- Promotional poster featuring (clockwise) Kurt Angle, A.J. Styles, and Hulk Hogan
- Promotion: Total Nonstop Action Wrestling
- Date: January 17, 2010
- City: Orlando, Florida
- Venue: TNA Impact! Zone
- Attendance: 1,100
- Tagline: The Night of Firsts

Pay-per-view chronology
| ← Previous Final Resolution | Next → Against All Odds |

Genesis chronology
| ← Previous 2009 | Next → 2011 |

= TNA Genesis (2010) =

2010 Total Nonstop Action Wrestling pay-per-view event

The 2010 Genesis was a professional wrestling pay-per-view (PPV) event produced by the Total Nonstop Action Wrestling (TNA) promotion, which took place on January 17, 2010 at the TNA Impact!
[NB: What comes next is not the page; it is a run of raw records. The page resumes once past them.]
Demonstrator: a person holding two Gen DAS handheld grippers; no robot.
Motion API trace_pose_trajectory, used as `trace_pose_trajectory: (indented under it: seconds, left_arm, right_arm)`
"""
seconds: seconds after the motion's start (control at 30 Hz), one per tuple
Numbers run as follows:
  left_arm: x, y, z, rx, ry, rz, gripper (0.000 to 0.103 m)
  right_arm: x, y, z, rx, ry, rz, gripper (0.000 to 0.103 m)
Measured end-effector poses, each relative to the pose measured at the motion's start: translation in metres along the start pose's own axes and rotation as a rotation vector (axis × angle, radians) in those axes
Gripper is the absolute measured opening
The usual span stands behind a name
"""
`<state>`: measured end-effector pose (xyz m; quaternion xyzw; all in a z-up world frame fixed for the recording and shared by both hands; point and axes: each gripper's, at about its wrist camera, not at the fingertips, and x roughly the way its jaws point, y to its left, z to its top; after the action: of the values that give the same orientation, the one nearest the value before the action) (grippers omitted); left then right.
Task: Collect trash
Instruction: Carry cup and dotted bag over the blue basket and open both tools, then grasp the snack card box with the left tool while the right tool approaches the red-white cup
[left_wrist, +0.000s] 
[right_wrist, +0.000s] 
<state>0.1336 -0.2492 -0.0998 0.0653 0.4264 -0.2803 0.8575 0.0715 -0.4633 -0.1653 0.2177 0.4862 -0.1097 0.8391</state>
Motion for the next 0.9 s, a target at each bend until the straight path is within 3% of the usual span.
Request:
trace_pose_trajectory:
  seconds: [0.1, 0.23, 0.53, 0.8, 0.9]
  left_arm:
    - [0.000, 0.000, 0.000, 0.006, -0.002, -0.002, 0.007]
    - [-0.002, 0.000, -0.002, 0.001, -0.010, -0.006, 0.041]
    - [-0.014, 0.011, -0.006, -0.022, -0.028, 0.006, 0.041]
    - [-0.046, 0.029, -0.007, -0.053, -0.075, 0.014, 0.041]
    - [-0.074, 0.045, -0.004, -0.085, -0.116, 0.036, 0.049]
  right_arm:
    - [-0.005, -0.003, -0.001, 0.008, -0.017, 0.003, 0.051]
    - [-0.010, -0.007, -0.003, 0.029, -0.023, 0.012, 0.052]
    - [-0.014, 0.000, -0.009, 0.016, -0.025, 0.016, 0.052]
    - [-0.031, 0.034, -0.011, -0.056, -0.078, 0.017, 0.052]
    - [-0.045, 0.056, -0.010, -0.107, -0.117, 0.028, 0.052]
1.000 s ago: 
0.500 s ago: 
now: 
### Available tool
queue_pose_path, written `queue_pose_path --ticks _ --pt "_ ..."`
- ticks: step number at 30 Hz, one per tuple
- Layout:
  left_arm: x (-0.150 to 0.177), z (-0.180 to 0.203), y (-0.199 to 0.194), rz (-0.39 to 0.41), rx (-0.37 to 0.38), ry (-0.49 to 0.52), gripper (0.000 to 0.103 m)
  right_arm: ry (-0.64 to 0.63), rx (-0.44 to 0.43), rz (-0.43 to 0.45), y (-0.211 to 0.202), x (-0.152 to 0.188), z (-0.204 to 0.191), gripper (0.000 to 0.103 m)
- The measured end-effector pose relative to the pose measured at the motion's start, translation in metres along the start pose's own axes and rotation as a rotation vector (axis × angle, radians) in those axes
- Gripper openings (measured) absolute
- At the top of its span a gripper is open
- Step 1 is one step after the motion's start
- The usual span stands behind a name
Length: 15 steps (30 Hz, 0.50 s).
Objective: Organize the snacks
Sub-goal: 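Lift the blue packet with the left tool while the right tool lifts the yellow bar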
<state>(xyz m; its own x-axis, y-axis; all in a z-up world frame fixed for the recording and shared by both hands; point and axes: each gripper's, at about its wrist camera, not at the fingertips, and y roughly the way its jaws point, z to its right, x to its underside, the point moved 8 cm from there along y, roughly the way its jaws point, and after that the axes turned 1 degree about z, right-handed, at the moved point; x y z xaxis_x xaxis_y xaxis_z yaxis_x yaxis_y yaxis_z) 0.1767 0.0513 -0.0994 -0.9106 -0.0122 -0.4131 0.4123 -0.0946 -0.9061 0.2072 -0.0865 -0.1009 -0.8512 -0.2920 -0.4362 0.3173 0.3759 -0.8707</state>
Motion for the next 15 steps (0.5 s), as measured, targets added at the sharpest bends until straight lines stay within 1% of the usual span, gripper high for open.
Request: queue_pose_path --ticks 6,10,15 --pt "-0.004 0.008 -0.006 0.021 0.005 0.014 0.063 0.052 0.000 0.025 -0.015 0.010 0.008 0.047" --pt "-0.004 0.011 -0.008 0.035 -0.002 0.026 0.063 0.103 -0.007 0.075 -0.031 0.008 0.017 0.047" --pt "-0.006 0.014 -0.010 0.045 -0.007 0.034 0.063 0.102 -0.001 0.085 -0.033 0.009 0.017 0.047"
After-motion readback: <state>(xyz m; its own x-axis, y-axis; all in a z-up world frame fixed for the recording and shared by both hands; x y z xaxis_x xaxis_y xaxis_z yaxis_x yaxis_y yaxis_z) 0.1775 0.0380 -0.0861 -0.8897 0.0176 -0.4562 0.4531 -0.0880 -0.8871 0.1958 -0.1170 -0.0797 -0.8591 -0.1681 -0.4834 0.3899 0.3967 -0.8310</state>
Zone in Orlando, Florida. It was the fifth event under the Genesis chronology and the first event of the 2010 TNA PPV schedule. The PPV poster was released in early December 2009, promoting Hulk Hogan's debut on TNA PPV. It is the first event since TNA moved to the Impact! Zone to feature a four-sided ring (as opposed to the six-sided ring used by TNA since the move).

==Storylines==
Genesis featured professional wrestling matches that involved different wrestlers from pre-existing scripted feuds and storylines. Wrestlers portrayed villains, heroes or less distinguishable characters in the events that build tension and culminate into a wrestling match or series of matches.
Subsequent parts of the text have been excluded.